A visualisation of nuclear testing through history

Inspired by my recent viewing of Oppenheimer
Author

Johnny Breen

Published

August 17, 2023

I recently went to the cinema to watch Oppenheimer. Apart from being a compelling viewing experience, it also made me wonder more about the history of nuclear weapons testing and how it evolved over time from Trinity to the present day.

Luckily enough there is a fantastic Wikipedia entry which contains some data in a tabular format charting the ‘largest’ nuclear weapons tests ever recorded in history.

I was able to grab this data using rvest, clean it up with tidyverse tooling and plot the results using ggplot2!

A visualisation of how nuclear testing has evolved over time is shown below (you can optionally view the accompanying code should you wish to see how this was done),

Code
#### Short analysis of nuclear testing ####

#### Background ####

# This script performs a short analysis of the largest nuclear tests ever recorded, according to Wikipedia

#### Setup ####

## Load packages ##
required_packages <- c("tidyverse", "rvest", "xml2", "janitor", "extrafont", "ggsci", "glue")

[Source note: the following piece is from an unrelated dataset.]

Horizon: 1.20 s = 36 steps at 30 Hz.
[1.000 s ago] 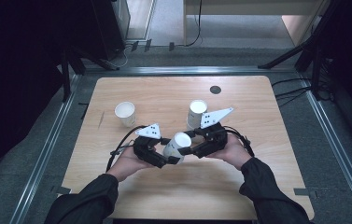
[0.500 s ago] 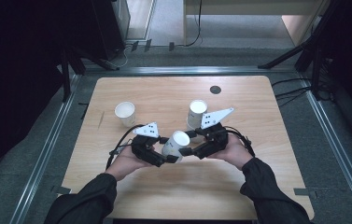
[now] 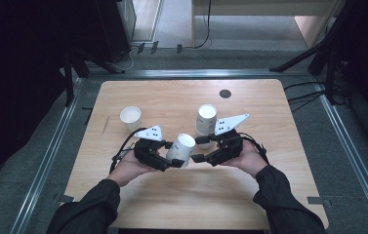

for (pkg in required_packages) {
  if (!pkg %in% installed.packages()) {
    install.packages(pkg, dependencies = TRUE)
  }
  library(pkg, character.only = TRUE)
}

rm(pkg)

## Define relevant input parameters ##

url <- "https://en.wikipedia.org/wiki/List_of_nuclear_weapons_tests"

#### Load data ####

nuclear_tests_raw <- xml2::read_html(url) %>%
  rvest::html_nodes("table") %>%
  purrr::map(~ html_table(., fill = TRUE)) %>% 
  purrr::pluck(3)

#### Clean data ####

nuclear_tests_clean <- nuclear_tests_raw %>%
  janitor::clean_names() %>%
  mutate(date_gmt = lubridate::mdy(date_gmt)) %>%
  select(-name_or_number) %>%
  as_tibble()

avg_year <- nuclear_tests_clean %>%
  summarise(avg_year = mean(lubridate::year(date_gmt))) %>%
  pull()

avg_by_country <- nuclear_tests_clean %>%
  group_by(country) %>%
  summarise(avg_year_country = mean(lubridate::year(date_gmt), na.rm = TRUE),
            avg_yield_country = mean(yield_megatons, na.rm = TRUE)) %>%
  ungroup()

#### Visualise data ####

## Load fonts ##
extrafont::loadfonts()

## Set theme ##
theme_set(theme_light(base_size = 12, base_family = "Arial"))

## Create arrows ##
arrows <- tibble(x_start = c(4.1, 2, 1.75),
                 y_start = c(1966, 1956, 1972.5),
                 x_end = c(4.2, 3, 1),
                 y_end = c(avg_year, 1960, 1971.5))

set.seed(123) # NB: required for the geom_jitter() function

nuclear_viz <- ggplot(nuclear_tests_clean, aes(x = country, y = lubridate::year(date_gmt), colour = country)) +
  geom_jitter(aes(size = yield_megatons), alpha = 0.25, width = 0.40) +
  geom_hline(aes(yintercept = avg_year), colour = "gray50", size = 0.5) +
  geom_segment(mapping = aes(x = country, xend = country, y = avg_year_country, yend = avg_year), 
               data = avg_by_country) +
  geom_curve(data = arrows, aes(x = x_start, y = y_start, xend = x_end, yend = y_end),
             arrow = arrow(length = unit(0.08, "inch")), size = 0.5,
             colour = "gray50", curvature = -0.4) +
  stat_summary(fun.y = mean, geom = "point", size = 5) +
  coord_flip() +
  scale_colour_d3() +
  scale_y_continuous(breaks = seq(1950, 1980, 5)) +
  labs(x = NULL,
       y = NULL,
       title = "Largest nuclear tests ever recorded",
       subtitle = "Point size is proportional to the yield of the bomb detonated",
       caption = "Source: Wikipedia") +
  theme(legend.position = "none",
        plot.title = element_text(size = 15, face = "bold"),
        plot.caption = element_text(size = 8, colour = "gray50"),
        panel.grid = element_blank()) +
  annotate("text", x = 4.5, y = 1966, size = 2.5, colour = "gray20", label = glue::glue("The 'average' year of testing:\n{round(avg_year)}")) +
  annotate("text", x = 1.5, y = 1956, size = 2.5, colour = "gray20", label = "The Soviet Union conducts a\n series of large tests just \nprior to the Cuban Missile Crisis") +
  annotate("text", x = 2.00, y = 1972.5, size = 2.5, colour = "gray20", label = "Each of these points correspond\n to the country 'average'")

nuclear_viz

I found it a fun experience to create this plot. Each country tells a story of course, with Russia being the most notable one - look at that cluster of large tests just prior to the Cuban Missile Crisis!